Bug Bounty: Electron not booting after battery discharges completely

Louder for the people in the back!

From the pull request:

The idea being that a power glitch could result in the read of sector 0 write protection bits being misinterpreted as unprotected, which would unlock the Option Bytes register to change these bits to be protected. While writing to Option Bytes register, if power is lost or the MCU is reset, this can result in Read Protection level being set to 1. This is fairly well understood and easy to reproduce, so not attempting to write protect the bootloader on every boot is a great mitigation technique to avoiding RPD level 1.

Always be very wary of 'un-journaled' (irreversible) writes to flash, especially on boot. Something like this ended up with me spending a week on a project rescue mission in Phoenix, which I do not recommend.

(I'm sure it's a fine place to live, but as a work trip it's a pretty boring town)

1 Like

I have tried 0.8.0-rc.11 and can make the device not boot reasonably reliably.

process is.

No battery connected.
Powered via USB only.
Flash new Device-OS and then your application. (I have a batch file that does them all one after the other)

As soon as the partIcle-cli says “Flash success!” IMMEDIATELY disconnect the USB. thereby removing the power.

When you try and power it back up, it won’t boot.

What exactly does that mean?

And

have you tried with battery?
When powering via USB only, there are extra demands to the power supply to allow for high current, high speed current demand which not a lot of USB wall warts fullfil (and no USB port of any common computer).

When you reconnect the USB to provide a PSU, after having flashed the device with the new Device-OS and application, it no longer boots (AKA it’s bricked and needs to be wiped using the ST-LINK)

I only reflashed the Device-OS and my application via the “particle flash --usb” so there was no need to have the battery connected, I did not connect to the cellular network at all.

Are you doing this right after the first of 4 "Flash success!" replies (3 system + 1 user module, is what I'm presuming your batch file is doing), or after the 4th?

If you do this after the first, you are likely corrupting the DFU process midway through on the second system module. This will leave your device in a state where it will not boot the system firmware and might SOS hard fault as well. But you should be able to get back in to DFU mode. Try removing power for a bit and restoring, while holding the MODE button.

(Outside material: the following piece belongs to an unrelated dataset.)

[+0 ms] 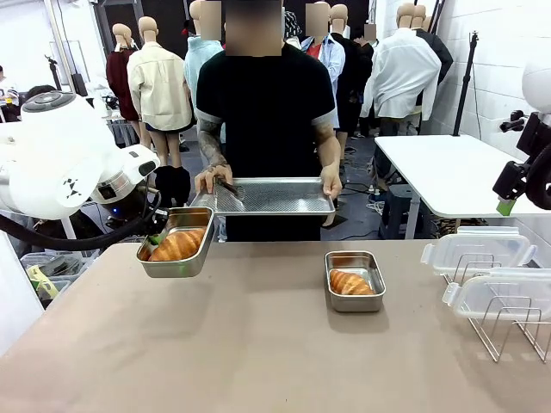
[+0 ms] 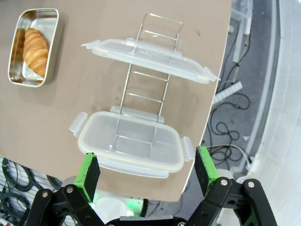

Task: Place the bread in airtight containers.
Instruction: Once an object is inside an Airtight Container , place the container in the center of the table.

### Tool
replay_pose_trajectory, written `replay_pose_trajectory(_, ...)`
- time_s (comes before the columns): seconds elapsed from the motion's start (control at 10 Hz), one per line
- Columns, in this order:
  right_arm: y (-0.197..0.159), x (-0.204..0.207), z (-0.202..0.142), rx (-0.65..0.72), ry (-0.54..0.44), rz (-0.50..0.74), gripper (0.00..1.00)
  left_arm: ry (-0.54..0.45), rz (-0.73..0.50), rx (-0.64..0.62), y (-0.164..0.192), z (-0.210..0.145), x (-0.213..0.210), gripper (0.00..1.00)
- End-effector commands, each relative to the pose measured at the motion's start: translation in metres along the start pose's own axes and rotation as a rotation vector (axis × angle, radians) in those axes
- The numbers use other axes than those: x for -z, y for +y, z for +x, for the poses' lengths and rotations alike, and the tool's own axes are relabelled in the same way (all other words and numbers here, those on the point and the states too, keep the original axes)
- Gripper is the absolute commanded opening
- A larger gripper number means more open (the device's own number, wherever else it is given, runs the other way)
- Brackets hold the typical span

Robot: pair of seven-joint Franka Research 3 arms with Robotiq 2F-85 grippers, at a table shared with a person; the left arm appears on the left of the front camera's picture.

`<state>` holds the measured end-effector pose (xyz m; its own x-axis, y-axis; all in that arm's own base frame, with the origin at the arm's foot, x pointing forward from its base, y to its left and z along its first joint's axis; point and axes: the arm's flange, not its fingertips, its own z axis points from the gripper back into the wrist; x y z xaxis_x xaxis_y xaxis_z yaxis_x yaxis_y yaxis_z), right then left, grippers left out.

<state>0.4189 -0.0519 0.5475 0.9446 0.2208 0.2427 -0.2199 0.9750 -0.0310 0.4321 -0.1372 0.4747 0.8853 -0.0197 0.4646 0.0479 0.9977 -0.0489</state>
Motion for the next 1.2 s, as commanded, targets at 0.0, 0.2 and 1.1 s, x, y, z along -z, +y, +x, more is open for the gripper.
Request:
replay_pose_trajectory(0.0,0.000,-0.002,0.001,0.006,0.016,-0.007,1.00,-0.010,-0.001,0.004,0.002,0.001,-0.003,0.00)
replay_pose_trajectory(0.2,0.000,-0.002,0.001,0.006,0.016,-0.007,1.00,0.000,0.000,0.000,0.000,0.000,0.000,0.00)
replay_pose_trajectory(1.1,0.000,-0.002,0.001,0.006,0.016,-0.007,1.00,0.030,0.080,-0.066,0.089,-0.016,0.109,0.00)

If that's not what you experienced, please add a bit more detail about what you are doing and I'll try to reproduce it. Thanks @marshall !

Hi BDub

I’m doing it after the final (4 of 4).

I was loading code into 30units and 6 (20%)of them never rebooted, I’m pretty sure that these ones I disconnected very quickly after the “Flash Success” message, The LED may not have had a chance to even flash White, I can retest it but I have to make up a lead for my ST-LINK first. I don’t think that it matters what the application code actually is, It’s just the time delay after it has finished flashing and before you remove the power.

Here is my batch file

::extract the filename for the binary from the current directory path.
for %%* in (.) do (
	:: @echo =%%~n*
	set filename=%%~n*
)


echo project name = %filename%

set firmware=0.8.0-rc.11
set binary_extn=bin
set binary_filename=%filename%.%binary_extn%
echo binary_filename = %binary_filename%
call upgrade_fw.bat %firmware%
particle flash --usb %binary_filename%

and this is the upgrade_fw.bat

SET firmware=%1

particle flash --usb c:\system_firmware\v%firmware%\system-part1-%firmware%-electron.bin
particle flash --usb c:\system_firmware\v%firmware%\system-part2-%firmware%-electron.bin
particle flash --usb c:\system_firmware\v%firmware%\system-part3-%firmware%-electron.bin

Thanks for the extra details @marshall I’ve been trying now for 20 tries of a similar script on Mac that flashes 0.8.0-rc.11 and then tinker and I’ve not had any problem. I’ve also just tried a bunch of booting and yanking power before and after the white LED boots to simulate that last stage of the flashing script. Basically what happens there is the last particle update command causes a soft reset, and then you are yanking power just before the LED turns on, or right when it turns on. I’ve been plugging the USB in and unplugging it at different times (just before the white LED and just after). Trying to vary it a bunch and it continues to boot over and over. I don’t doubt that it happened to you 6 times out of 30 like you said, but I haven’t had the same results here. What type of electrons are these (G530, U260, etc…), how long is your USB cable? Any chance you can recreate this with one of the good ones when you are trying to do it? (I wonder if some slight residual power on the caps when I’m trying over and over keeps them from having the issue, vs. when you did it maybe you left them powered off for a long time before you tried to plug them back in again and then finally noticed?) So if you are actively trying repeatedly without waiting more than 10 seconds in between like I was, maybe you never see it happen? I’d like to set this up on an automated rig where it can do this test 1000’s of times and vary the timing between “Flash Success!” and disconnecting the USB power.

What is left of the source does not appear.